Brief
Going from the line that contains "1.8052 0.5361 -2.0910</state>" to the last line of the material below, repeat every line exactly.

● ● ● ●

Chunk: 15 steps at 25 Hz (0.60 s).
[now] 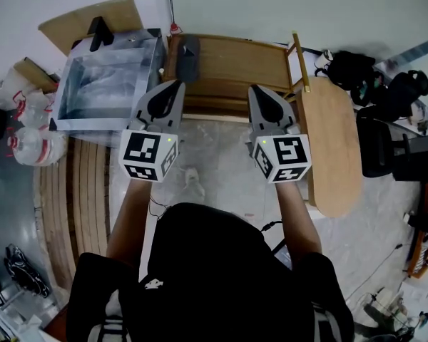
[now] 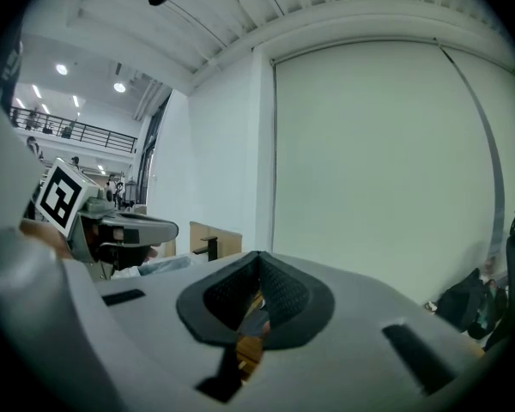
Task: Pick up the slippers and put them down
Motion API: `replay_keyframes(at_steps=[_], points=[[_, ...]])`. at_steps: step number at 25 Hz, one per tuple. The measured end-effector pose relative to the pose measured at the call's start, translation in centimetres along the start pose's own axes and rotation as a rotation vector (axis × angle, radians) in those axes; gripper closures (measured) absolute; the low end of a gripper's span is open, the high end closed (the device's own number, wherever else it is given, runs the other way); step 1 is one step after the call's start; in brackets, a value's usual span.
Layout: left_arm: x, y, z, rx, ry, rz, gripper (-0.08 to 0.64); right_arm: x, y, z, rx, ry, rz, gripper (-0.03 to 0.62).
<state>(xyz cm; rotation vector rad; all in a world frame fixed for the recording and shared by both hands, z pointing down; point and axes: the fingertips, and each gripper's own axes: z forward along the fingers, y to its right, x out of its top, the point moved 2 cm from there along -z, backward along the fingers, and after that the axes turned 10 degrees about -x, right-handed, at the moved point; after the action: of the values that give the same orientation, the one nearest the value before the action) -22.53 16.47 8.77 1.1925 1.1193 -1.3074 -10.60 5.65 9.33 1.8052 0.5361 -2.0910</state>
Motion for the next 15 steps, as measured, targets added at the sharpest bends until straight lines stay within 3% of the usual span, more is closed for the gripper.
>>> replay_keyframes(at_steps=[9, 15], points=[[-1.1, -8.6, 4.5, -0.025, -0.029, -0.029, 0.555, 0.5, -0.8, 9.4, -0.023, -0.023, -0.007, 0.592], [-2.1, -11.2, 6.9, -0.05, -0.04, -0.044, 0.555, -0.1, -0.4, 12.7, -0.046, -0.04, -0.002, 0.592]])
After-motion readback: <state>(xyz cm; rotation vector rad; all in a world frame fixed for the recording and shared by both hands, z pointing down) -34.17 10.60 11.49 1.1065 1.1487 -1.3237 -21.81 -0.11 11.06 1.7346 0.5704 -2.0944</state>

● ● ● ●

Response to the exercise
<state>(xyz cm; rotation vector rad; all in a world frame fixed for the recording and shared by both hands, z pointing down; point and axes: the fingertips, and each gripper's own axes: z forward along the fingers, y to its right, x out of its top, the point moved 2 cm from there along -z, backward along the fingers, and after that the axes turned 10 degrees about -x, right-handed, at the moved point; after the action: of the values that give the same orientation, the one nearest the value before the action) -22.53 16.47 8.77 1.1925 1.1193 -1.3074 -10.60 5.65 9.33 1.8052 0.5361 -2.0910</state>
Motion for the next 15 steps, as measured, targets added at the sharpest bends until straight lines stay within 3% of the usual span, more is closed for the gripper.
>>> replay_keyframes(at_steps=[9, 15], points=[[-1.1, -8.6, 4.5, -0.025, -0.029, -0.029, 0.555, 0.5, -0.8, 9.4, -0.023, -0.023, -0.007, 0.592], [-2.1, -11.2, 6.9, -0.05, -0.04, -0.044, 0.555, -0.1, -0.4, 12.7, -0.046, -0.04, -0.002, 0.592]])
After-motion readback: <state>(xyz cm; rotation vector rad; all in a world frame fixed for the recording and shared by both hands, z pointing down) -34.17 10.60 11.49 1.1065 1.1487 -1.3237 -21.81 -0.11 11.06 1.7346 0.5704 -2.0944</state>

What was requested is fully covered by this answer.